But a further challenge is that the patient’s state after major trauma is assessed on the basis of their survival 30 days after the initial injury. However, within this period, some patients are discharged or transferred to other hospitals resulting in incomplete information. This results in records with missing outcomes either being ignored or taken as survived.
The team’s research on the TARN database revealed that the data on more than 11% (around 19,289 patients) of the patients are not accounted for in mortality estimates. Professionals therefore have a biased view of outcomes and may draw the wrong conclusions about how best to treat patients.
The team of data scientists and mathematicians, led by the University of Leicester's Professor Alexander Gorban and Professor Evgeny Mirkes, identified sources of bias within the data to help healthcare workers compensate for these gaps in knowledge and make better predictions about patient survival.
Creating a clearer picture
They developed new models that account for missing data in clinical records, which, when implemented, provide a clearer picture of recovery, death, and transfer between hospitals.
The team’s research on the missing data and more accurate modelling has directly improved the accuracy of hospital performance assessments nationwide. In particular, the team showed that ignoring missing data overestimates the rate of mortality by 12% (200 deaths per year). As a direct consequence, NHS hospitals across the UK are now being assessed based on more accurate information.
Chair of TARN, Professor Tim Coats, says the research will have a significant impact on not only individual patient treatment but also the efficiency of how healthcare is delivered in the NHS.
The Professor of Emergency Medicine at Leicester Royal Infirmary explains: “If we know how long a person is going to stay in hospital for the weekend, we can start planning bed usage better. And at the moment with all the pressures on the NHS, that allows us to be more efficient in trying to get on top of the waiting lists that are currently at record levels.”
A surprising discovery
The team also looked at another dataset which predicted how long children will stay in hospital when they come in as an emergency. They found that there was also a lot of missing information in that database and surprising sources of bias by clinical staff - for example, nurses’ ‘gut feeling’ is one factor used to determine a child patient’s care.
Nevertheless, the researchers’ rigorous study confirmed that despite the subjective nature of some of these decision-making factors, the current system based on the Paediatric Observation Priority Score (POPS) is still a reliable indicator of a patient’s stay in hospital.
Professor Evgeny says this was unexpected and Professor Coats agrees. “One of the surprises in the data on paediatric length of stay prediction was that [POPS] actually worked quite well,” he says. “If you take some basic information when the child comes into hospital, you can pretty well predict how long they're going to stay. And I didn't think that we would be able to do that because there are so many other factors that might be involved.”
Understanding the impact of statistics
Professor Evgeny, however, warns that while their results can of course be interpreted on an individual level, they are more meaningful when considered on the group level.

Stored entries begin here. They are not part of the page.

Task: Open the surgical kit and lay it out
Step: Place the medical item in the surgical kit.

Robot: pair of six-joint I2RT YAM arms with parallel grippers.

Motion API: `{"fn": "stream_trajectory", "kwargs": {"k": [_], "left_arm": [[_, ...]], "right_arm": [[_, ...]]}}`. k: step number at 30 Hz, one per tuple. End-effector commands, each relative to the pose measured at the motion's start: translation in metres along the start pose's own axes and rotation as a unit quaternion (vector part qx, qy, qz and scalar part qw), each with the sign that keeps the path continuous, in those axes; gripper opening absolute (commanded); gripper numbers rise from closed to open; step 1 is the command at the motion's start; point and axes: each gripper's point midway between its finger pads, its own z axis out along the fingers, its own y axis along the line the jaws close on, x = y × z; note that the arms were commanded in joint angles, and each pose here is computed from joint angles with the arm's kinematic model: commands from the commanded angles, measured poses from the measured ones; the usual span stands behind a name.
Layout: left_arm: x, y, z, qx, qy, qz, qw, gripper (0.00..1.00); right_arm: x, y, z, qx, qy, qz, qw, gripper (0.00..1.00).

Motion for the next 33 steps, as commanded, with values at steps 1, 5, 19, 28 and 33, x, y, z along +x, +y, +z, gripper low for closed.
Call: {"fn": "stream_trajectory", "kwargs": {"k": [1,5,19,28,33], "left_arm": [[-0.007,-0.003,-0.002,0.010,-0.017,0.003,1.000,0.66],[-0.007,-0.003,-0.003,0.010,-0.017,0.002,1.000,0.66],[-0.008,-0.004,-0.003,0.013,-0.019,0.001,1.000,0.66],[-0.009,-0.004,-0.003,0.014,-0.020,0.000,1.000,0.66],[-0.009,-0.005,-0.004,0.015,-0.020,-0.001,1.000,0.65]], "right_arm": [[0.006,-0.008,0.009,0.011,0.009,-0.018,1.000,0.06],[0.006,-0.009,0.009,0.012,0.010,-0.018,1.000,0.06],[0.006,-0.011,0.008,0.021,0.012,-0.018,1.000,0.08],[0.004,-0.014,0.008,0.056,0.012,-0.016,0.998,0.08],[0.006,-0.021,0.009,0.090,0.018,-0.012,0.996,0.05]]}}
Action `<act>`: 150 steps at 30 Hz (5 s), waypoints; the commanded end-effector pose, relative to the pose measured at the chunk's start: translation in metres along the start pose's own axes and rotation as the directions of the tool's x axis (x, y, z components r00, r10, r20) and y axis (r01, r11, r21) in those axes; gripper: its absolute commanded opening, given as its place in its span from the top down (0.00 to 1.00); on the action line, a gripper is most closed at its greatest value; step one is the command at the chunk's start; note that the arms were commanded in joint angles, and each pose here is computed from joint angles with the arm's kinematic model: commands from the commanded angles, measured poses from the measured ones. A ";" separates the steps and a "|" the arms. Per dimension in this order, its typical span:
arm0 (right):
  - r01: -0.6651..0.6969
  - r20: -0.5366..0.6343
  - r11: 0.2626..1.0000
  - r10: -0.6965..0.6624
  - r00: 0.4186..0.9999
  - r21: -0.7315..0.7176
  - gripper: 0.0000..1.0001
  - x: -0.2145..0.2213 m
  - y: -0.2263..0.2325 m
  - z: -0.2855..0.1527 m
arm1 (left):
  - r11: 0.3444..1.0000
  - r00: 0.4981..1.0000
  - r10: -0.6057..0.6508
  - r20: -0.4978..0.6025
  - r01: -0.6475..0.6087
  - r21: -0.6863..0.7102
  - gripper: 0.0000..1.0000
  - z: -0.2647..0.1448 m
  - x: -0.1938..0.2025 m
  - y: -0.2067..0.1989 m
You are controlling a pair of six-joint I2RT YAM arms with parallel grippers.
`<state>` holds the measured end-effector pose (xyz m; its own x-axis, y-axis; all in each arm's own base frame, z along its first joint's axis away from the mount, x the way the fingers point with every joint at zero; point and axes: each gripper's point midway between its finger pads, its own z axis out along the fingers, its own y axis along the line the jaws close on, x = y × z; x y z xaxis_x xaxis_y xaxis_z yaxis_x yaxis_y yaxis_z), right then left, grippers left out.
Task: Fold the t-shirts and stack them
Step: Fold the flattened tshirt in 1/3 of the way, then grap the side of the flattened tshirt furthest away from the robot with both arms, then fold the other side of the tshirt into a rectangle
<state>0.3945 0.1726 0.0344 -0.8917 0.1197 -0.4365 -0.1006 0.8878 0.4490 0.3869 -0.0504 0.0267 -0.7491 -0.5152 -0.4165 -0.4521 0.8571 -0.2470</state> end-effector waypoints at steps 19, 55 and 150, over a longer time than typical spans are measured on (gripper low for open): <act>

He says: “For example, let us consider a patient with a 99% probability of survival. But this patient died. The usual reaction would be to blame the predictive modelling system and say it must be wrong or the doctor or made a mistake. It is not true. Probability of 99% means that on average, one in 100 patients died. So this shows that statistics should be considered only for relatively big groups.”
What’s the wider impact of the results?
Professor Evgeny says while the datasets analysed in this study are very specific, the findings can be applied for any healthcare database.
Professor Coats says there are a number of national clinical audits that he is now working with Professor Evgeny and his team at the University of Leicester to analyse. For example, audits in cardiac surgery, cardiac disease, respiratory disease, mental health and so on.
“We could apply the same sort of approaches in all of these different areas where there are large disease-based national datasets that are now being built,” he says. “So there is a potential for taking this method and saying OK, we know that we can improve trauma care in these ways. Can we do the same for cardiac care? Can we do it for respiratory care? And that's really quite exciting.”
Mining new data to improve patient care
Professor Coats and the mathematics team at the University of Leicester are now taking this research further, applying the same sort of methods that were used previously to try to improve patient reported outcome measures (PROMs) which assess the quality of care delivered to NHS patients from the patient perspective.
Doctors, he explains, measure success of treatment by whether they lived or died, got out of hospital and so on. But that's not success. Success is whether the patient thinks that they are back to being able to do things that they want to do in their lives.
He says: “If we set up healthcare systems to just maximize the number of survivors, which is our audit system at the moment, that's not really hitting what patients and the public want.
“So Proms surveys patients on their views about six months after the injury and what we've been doing at the university is trying to predict what the outcomes are going to be earlier on. We hope that will enable therapists to tailor an individualised program for each patient to try and maximize their outcomes.”
Why care about healthcare research?
Because, says Professor Coats, “it's the ability to better understand what's happening to patients in the system, and then change the system to make outcomes better. And that actually affects all of us because we're all patients in the NHS at some time in our lives.”
He adds: “Having systems in place that are looking at the quality of the outcomes patients are getting, and trying to change what's happening to improve those outcomes, is why people should be interested in health care research.”